Nanopores with customized 3D shape: tailored structures for nanoscale applications

We present a versatile method to fabricate conical nanopores of different materials and shapes on silicon/silicon nitride chips for various nanoscale applications. We drilled silicon nitride membranes coated with photoresist with Focused Ion Beam (FIB) calibrated to the desired shape, followed by atomic layer deposition of a dielectric oxide and subsequent photoresist removal and annealing. We obtained conical nanopores made of SiO₂ and Al2O₃ on a silicon nitride membrane. We characterized the samples electrically, with Scanning Electron Microscopy (SEM), cross sections and Energy-Dispersive X-ray spectroscopy (EDX). We studied concave, straight, and convex nanopore shapes and measured their ionic current rectification effects, which vary with the nanopore geometry.
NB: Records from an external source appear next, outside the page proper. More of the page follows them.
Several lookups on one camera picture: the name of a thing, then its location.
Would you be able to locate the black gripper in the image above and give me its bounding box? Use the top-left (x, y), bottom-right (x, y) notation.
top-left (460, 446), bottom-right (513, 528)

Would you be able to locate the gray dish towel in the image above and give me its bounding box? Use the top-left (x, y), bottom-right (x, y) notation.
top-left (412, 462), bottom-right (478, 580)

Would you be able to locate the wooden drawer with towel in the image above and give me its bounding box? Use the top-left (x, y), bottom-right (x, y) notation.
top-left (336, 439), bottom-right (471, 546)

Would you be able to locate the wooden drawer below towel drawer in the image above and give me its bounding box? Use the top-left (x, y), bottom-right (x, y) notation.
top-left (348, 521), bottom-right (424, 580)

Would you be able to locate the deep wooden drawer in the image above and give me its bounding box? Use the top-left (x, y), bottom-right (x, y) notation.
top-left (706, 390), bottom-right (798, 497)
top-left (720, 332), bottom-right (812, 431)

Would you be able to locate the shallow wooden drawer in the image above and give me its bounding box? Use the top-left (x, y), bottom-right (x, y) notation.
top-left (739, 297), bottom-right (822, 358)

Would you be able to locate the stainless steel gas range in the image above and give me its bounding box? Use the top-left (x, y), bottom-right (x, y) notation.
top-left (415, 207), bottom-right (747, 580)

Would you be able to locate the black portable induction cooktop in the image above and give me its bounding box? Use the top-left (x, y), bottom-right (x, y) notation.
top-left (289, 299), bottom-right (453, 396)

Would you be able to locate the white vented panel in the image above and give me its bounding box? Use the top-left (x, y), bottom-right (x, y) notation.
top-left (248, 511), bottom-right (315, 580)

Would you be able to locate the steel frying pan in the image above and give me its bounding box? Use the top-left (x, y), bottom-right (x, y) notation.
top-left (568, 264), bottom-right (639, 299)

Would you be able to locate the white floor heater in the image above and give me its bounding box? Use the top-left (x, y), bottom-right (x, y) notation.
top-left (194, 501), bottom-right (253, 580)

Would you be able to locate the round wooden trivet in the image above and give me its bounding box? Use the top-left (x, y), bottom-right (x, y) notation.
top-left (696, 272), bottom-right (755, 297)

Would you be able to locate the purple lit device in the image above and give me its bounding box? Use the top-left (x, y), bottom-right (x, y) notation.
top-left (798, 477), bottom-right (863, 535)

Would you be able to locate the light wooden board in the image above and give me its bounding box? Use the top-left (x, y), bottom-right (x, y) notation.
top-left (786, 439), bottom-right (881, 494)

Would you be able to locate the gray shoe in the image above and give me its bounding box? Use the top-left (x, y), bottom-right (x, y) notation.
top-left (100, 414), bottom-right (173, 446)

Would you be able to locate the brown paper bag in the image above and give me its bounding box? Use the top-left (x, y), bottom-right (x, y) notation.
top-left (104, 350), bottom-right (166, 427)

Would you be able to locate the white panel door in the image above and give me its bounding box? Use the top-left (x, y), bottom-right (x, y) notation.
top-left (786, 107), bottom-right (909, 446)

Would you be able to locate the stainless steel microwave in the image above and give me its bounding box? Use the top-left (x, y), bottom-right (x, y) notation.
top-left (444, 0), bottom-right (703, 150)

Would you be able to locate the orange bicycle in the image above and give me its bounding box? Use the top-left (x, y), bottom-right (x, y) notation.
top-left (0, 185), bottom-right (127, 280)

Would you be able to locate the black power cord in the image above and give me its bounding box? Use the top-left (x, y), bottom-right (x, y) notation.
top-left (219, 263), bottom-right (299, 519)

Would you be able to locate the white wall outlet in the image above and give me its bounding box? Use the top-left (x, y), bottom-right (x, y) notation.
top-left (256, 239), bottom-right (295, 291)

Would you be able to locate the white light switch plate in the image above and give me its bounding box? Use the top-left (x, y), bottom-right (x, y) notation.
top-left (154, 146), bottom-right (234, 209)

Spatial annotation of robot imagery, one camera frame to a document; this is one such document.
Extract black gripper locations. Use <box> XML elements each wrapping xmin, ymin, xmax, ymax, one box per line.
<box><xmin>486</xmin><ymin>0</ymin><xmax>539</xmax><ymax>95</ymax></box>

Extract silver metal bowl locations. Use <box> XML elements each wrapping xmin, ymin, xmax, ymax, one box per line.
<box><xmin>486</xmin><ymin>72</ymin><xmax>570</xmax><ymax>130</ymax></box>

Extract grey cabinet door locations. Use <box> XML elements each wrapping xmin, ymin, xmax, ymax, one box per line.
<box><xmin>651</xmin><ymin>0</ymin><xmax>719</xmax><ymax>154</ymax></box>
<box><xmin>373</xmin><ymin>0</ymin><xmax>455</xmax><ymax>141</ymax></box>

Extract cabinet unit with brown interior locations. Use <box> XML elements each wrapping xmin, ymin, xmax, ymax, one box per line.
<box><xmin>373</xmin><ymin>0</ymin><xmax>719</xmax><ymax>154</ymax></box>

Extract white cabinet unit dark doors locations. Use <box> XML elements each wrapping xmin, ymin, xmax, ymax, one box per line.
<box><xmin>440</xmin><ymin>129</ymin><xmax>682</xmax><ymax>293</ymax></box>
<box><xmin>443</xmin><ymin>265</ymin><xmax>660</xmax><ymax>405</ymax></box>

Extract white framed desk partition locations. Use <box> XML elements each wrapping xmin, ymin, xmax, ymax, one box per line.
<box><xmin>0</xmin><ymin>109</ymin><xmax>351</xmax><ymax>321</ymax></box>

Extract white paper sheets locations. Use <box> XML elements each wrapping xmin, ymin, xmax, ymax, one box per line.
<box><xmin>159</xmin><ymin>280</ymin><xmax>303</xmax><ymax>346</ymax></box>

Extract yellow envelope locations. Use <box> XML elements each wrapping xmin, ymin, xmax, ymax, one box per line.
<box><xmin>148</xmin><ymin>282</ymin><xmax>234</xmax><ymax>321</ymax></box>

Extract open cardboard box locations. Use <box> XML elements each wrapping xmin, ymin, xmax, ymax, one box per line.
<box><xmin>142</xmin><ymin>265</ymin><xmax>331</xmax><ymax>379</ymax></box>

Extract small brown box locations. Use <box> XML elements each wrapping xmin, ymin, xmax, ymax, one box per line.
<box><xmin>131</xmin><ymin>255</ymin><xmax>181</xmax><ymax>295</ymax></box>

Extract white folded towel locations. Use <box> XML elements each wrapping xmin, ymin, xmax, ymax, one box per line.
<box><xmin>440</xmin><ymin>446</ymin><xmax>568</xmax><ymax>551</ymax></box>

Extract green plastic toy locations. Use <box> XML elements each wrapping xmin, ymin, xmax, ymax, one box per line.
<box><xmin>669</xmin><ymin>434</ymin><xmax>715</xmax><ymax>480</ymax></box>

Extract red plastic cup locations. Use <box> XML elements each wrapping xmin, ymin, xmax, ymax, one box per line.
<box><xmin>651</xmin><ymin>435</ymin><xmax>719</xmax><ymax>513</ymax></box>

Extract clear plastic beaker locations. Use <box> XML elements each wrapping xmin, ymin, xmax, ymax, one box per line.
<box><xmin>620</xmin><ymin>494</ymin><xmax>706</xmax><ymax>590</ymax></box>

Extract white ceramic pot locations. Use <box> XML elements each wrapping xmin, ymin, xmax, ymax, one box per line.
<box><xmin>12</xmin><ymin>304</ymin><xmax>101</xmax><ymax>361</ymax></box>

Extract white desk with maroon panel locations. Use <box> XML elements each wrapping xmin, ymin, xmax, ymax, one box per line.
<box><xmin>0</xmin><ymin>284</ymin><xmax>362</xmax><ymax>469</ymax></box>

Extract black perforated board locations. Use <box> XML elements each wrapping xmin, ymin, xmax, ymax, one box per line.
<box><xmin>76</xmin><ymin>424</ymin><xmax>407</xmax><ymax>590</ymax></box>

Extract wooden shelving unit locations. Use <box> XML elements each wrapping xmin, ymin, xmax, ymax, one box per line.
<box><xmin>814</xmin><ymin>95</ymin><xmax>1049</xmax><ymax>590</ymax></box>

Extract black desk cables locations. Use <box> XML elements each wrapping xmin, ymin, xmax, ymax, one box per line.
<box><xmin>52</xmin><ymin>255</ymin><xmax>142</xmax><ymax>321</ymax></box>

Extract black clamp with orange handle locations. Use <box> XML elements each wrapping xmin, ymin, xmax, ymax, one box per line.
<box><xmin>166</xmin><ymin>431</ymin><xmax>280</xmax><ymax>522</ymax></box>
We supported our experimental findings with numerical simulations based on the Poisson-Nernst-Planck model. With the addition of a metallic layer, we conducted enhanced Raman spectroscopy experiments to confirm the capacity of our structures to perform as tailored plasmonic antennas. Our results confirm the robustness and tunability of this fabrication method to produce conical nanopores of dielectric oxides for a wide range of applications and the potential of controlling the nanopore geometry.